Zones de transit

Sainte-Beuve, illus­trant son pro­pos sur la pré­somp­tion chez les jeunes gens d’une cita­tion extraite des Dia­logues de Sénac de Meih­lan (je ne con­nais pas, je reprends tel quel). “L’homme [] quand il est jeune [] ne se con­naît pas et se croit un être curieux et rare.“
Heureuse­ment, car ce défaut venant aujour­d’hui à man­quer, l’af­fole­ment gagne! De quoi se nour­ri­ra en effet la cri­tique chez l’adulte si elle ne peut se fonder sur le démen­ti des illu­sions?

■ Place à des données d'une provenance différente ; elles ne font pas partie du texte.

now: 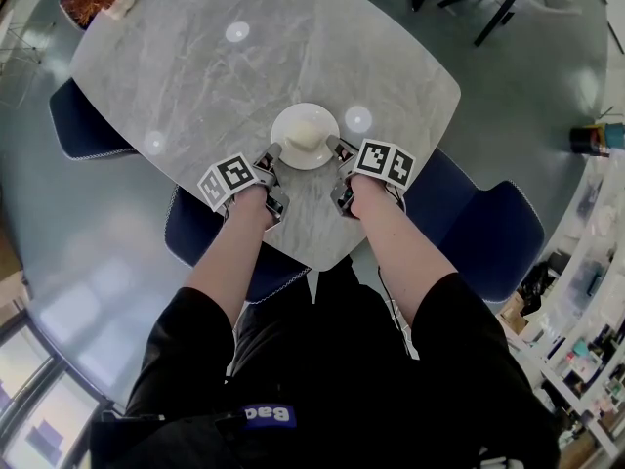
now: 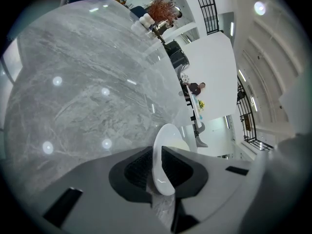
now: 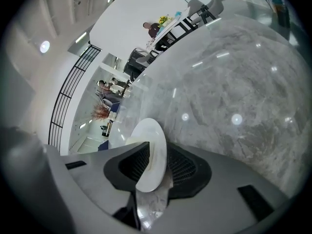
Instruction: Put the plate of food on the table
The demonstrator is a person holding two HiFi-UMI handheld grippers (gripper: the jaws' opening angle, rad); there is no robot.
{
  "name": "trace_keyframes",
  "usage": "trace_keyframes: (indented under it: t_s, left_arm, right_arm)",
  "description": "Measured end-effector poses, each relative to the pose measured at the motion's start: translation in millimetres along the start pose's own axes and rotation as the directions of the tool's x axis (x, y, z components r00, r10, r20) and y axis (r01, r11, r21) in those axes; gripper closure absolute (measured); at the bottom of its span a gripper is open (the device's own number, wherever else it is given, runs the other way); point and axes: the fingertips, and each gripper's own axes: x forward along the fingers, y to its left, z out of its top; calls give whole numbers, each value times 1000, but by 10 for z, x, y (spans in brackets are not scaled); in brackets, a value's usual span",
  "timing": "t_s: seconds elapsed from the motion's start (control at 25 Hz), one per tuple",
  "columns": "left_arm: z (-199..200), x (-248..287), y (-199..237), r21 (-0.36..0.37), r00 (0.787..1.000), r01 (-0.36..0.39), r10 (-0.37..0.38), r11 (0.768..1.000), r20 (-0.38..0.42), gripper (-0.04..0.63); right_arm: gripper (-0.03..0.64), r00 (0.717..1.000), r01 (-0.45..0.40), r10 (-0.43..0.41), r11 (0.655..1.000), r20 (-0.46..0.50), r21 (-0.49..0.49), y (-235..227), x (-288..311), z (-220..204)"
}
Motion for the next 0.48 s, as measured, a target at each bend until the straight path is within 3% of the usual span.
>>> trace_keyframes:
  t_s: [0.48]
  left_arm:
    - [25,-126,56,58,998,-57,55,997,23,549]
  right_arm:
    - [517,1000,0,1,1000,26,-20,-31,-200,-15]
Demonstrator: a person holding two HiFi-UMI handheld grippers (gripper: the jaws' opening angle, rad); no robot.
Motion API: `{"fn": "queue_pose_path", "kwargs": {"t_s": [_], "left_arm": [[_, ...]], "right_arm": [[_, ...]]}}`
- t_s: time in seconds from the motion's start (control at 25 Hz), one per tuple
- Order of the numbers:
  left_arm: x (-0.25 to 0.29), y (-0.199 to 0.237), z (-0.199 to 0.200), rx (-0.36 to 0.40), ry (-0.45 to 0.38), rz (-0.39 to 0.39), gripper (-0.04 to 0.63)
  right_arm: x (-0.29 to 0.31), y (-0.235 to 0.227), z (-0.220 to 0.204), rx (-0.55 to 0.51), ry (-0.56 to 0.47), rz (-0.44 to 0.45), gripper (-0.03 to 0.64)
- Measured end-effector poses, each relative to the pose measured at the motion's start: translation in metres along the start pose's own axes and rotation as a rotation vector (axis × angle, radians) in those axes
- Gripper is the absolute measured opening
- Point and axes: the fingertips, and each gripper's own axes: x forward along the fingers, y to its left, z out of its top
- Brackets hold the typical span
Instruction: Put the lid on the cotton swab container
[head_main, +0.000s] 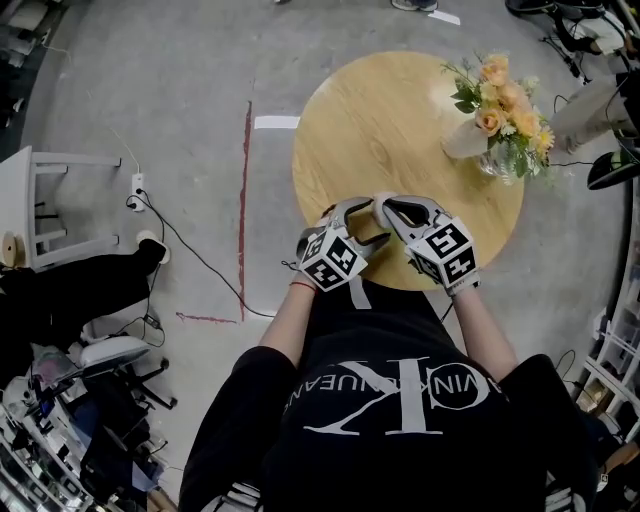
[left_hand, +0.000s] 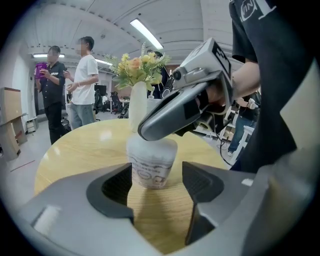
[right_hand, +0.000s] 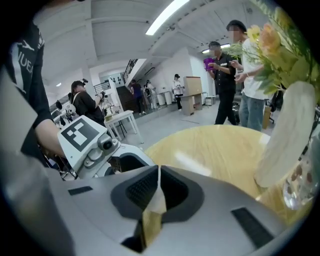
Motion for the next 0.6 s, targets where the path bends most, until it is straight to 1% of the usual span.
{"fn": "queue_pose_path", "kwargs": {"t_s": [0.12, 0.24, 0.32, 0.36, 0.44, 0.6], "left_arm": [[-0.011, -0.003, 0.004, -0.034, -0.026, -0.023, 0.318], [-0.027, 0.0, 0.012, -0.072, -0.078, -0.021, 0.268], [-0.04, 0.006, 0.019, -0.094, -0.114, -0.004, 0.222], [-0.045, 0.011, 0.021, -0.105, -0.129, 0.011, 0.192], [-0.056, 0.021, 0.023, -0.126, -0.156, 0.056, 0.108], [-0.079, 0.053, 0.029, -0.175, -0.211, 0.194, 0.023]], "right_arm": [[-0.005, -0.003, 0.0, 0.052, -0.059, 0.002, 0.026], [-0.014, -0.007, 0.006, 0.101, -0.126, -0.013, 0.026], [-0.021, -0.011, 0.012, 0.115, -0.17, -0.026, 0.025], [-0.024, -0.014, 0.015, 0.117, -0.192, -0.037, 0.025], [-0.032, -0.021, 0.02, 0.111, -0.228, -0.067, 0.026], [-0.049, -0.034, 0.032, 0.094, -0.29, -0.132, 0.025]]}}
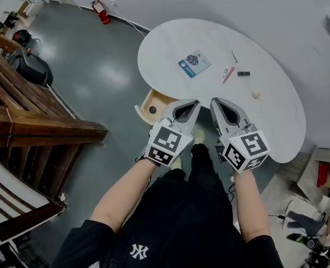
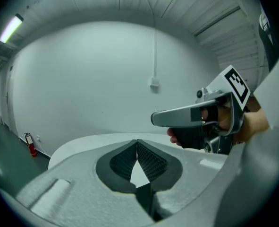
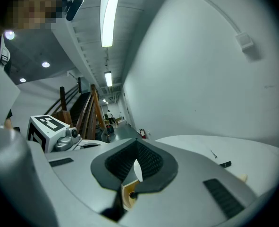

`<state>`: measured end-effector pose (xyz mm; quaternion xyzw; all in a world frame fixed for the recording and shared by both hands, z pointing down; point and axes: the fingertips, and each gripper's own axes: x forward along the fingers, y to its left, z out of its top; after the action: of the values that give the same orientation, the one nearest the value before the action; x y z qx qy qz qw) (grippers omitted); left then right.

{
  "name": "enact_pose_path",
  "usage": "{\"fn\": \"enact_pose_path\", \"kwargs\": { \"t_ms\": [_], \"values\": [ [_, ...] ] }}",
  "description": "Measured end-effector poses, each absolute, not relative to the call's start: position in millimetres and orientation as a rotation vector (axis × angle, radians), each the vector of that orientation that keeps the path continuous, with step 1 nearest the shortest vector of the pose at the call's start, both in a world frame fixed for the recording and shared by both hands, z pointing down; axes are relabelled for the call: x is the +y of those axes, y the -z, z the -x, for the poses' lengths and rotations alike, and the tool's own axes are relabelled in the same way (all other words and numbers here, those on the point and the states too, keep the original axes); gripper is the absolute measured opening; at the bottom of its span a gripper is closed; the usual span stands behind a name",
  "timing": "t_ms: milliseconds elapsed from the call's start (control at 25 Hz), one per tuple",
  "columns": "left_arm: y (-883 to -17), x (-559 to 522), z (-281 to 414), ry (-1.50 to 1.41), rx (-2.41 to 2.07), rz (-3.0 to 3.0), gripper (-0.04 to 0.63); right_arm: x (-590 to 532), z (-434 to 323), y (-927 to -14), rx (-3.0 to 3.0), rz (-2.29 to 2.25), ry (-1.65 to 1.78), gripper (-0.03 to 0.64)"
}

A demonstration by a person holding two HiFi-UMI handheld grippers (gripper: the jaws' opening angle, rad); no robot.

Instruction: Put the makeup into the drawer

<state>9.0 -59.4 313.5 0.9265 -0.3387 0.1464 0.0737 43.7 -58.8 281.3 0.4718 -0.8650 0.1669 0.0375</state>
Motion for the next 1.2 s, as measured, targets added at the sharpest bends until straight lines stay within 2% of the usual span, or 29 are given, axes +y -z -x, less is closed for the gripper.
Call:
{"fn": "enact_pose_path", "kwargs": {
  "t_ms": [400,760,1200],
  "values": [
    [-372,-146,-23,-0.557,-1.156,-2.686,0.011,-152,-57,-329,-2.703,-1.286,-0.632,0.015],
    [-463,-211,-30,-0.726,-1.248,-2.583,0.011,-214,-68,-403,-2.696,-1.165,-0.782,0.015],
    [-559,-249,-40,-1.062,-1.232,-2.607,0.030,-258,-73,-477,-2.646,-1.094,-0.858,0.015]
  ]
}}
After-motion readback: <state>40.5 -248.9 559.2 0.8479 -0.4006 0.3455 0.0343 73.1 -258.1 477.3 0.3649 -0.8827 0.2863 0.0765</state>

Quelle ent­hou­si­asme, quelle naïveté porteront le jeune vers l’avenir s’il tombe dans l’âge avant d’avoir vécu? Avant de se don­ner rai­son, il faut qu’il erre! Rien de plus inquié­tant, de plus urgent à traiter que cette vam­piri­sa­tion de la jeunesse! L’écrivaine dont je cor­rige le tra­vail (elle a vingt-trois ans) me dis­ait par exem­ple après lec­ture de la pièce de théâtre Art de Yas­mi­na Réza (texte pop­uliste que je lui don­nais à lire pour l’in­ter­roger sur sa pro­pre écri­t­ure):
- Je n’aime pas. D’ailleurs, elle dit pleine de choses! Moi, je ne dis rien!
Et par rien, il faut enten­dre: ce qui me passe par la tête, c’est-à-dire ce qui, pas­sant par la tête, est logique­ment venu de l’ex­térieur et y retourn­era; en d’autres ter­mes, un pro­duit de l’industrie.